Strictly speaking, routed events can be bubbling (as just described) or tunneling in nature. Tunneling events (which all begin with the Preview suffix—e.g., PreviewMouseDown) drill down from the topmost element into the inner scopes of the object tree. By and large, each bubbling event in the WPF base class libraries is paired with a related tunneling event that fires before the bubbling counterpart. For example, before the bubbling MouseDown event fires, the tunneling PreviewMouseDown event fires first.

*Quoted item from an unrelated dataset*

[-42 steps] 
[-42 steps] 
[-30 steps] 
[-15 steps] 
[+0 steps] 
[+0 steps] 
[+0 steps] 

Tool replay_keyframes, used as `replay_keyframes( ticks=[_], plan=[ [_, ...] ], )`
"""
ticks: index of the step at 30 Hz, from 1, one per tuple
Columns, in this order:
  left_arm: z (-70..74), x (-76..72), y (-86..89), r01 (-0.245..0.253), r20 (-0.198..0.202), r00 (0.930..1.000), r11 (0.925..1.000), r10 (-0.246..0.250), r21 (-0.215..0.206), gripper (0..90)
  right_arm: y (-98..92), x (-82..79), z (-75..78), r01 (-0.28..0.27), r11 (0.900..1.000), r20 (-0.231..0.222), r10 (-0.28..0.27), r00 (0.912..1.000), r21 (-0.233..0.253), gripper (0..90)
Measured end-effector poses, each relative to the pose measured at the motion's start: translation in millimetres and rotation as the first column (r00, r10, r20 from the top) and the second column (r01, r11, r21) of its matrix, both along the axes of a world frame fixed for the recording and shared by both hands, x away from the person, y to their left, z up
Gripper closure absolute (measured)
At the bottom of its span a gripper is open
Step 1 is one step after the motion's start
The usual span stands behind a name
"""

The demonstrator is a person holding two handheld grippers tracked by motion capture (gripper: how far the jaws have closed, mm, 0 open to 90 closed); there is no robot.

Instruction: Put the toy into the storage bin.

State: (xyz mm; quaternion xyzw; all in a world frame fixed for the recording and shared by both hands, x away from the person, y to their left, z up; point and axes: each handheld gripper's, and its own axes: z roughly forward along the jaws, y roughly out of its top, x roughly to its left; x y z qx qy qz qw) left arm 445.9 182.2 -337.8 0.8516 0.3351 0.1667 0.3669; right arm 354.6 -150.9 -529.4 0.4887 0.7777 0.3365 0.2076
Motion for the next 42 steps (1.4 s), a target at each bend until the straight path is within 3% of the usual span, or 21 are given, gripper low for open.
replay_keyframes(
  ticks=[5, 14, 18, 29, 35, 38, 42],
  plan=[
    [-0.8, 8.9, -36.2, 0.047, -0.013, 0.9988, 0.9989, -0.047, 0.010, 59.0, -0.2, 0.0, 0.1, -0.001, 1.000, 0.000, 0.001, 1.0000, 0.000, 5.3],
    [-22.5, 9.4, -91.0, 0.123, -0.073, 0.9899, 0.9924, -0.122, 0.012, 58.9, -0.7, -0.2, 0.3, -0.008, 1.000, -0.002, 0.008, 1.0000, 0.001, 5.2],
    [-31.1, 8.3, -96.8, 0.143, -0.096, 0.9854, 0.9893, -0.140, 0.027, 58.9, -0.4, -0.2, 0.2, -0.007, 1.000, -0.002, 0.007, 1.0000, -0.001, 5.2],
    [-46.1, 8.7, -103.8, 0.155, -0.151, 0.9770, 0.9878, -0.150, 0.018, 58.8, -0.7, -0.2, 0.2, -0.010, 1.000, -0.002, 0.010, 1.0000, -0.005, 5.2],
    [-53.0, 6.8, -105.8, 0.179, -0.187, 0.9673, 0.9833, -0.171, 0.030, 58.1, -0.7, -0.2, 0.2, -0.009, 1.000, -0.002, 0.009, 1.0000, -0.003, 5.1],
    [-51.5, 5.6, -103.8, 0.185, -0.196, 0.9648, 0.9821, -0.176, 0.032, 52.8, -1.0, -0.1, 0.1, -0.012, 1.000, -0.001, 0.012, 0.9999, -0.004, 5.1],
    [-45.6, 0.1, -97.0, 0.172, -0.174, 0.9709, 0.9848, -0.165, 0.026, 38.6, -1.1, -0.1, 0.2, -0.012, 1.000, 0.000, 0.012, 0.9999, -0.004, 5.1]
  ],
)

Handling a tunneling event looks just like the processing of handling any other events; simply assign the event handler name in XAML (or, if needed, use the corresponding C# event-handling syntax in your code file) and implement the handler in the code file. Just to illustrate the interplay of tunneling and bubbling events, begin by handling the PreviewMouseDown event for the outerEllipse object:
<Ellipse Name = "outerEllipse" Fill ="Green" Height ="25" MouseDown ="outerEllipse_MouseDown" PreviewMouseDown ="outerEllipse_PreviewMouseDown" Width ="50" Cursor="Hand" Canvas.Left="25" Canvas.Top="12"/>
Next, retrofit the current C# class definition by updating each event handler (for all objects) to append data about the current event into a string member variable named mouseActivity, using the incoming event args object. This will allow you to observe the flow of events firing in the background:
public partial class MainWindow : Window { string mouseActivity = string.Empty; public MainWindow() { InitializeComponent(); } public void btnClickMe_Clicked(object sender, RoutedEventArgs e) { AddEventInfo(sender, e); MessageBox.Show(mouseActivity, "Your Event Info"); // Clear string for next round. mouseActivity = ""; } private void AddEventInfo(object sender, RoutedEventArgs e) { mouseActivity += string.Format( "{0} sent a {1} event named {2}.\n", sender, e.RoutedEvent.RoutingStrategy, e.RoutedEvent.Name); } private void outerEllipse_MouseDown(object sender, MouseButtonEventArgs e) { AddEventInfo(sender, e); } private void outerEllipse_PreviewMouseDown(object sender, MouseButtonEventArgs e) { AddEventInfo(sender, e); } }
Notice that you are not halting the bubbling of an event for any event handler. If you run this application, you will see a unique message box display based on where you click the button. Figure 31-6 shows the result of clicking on the outer Ellipse object:
Figure 31-6 Tunneling first, bubbling second
So, why do WPF events typically tend to come in pairs (one tunneling and one bubbling)? The answer is that by previewing events, you have the power to perform any special logic (data validation, disable bubbling action, etc.) before the bubbling counterpart fires. By way of an example, assume you have a TextBox that should only contain numerical data. You could handle the PreviewKeyDown event, and if you see the user has entered non-numerical data, you could cancel the bubbling event by setting the Handled property to true.
As you would guess, when you are building a custom control that contains custom events, you could author the event in such a way that it can bubble (or tunnel) through a tree of XAML. For the purpose of this chapter, I will not be examining how to build custom routed events (however, the process is not that different from building a custom dependency property). If you are interested, check out the topic “Routed Events Overview” within the .NET Framework 4.0 SDK documentation. Here, you will find a number of tutorials which will help you on your way.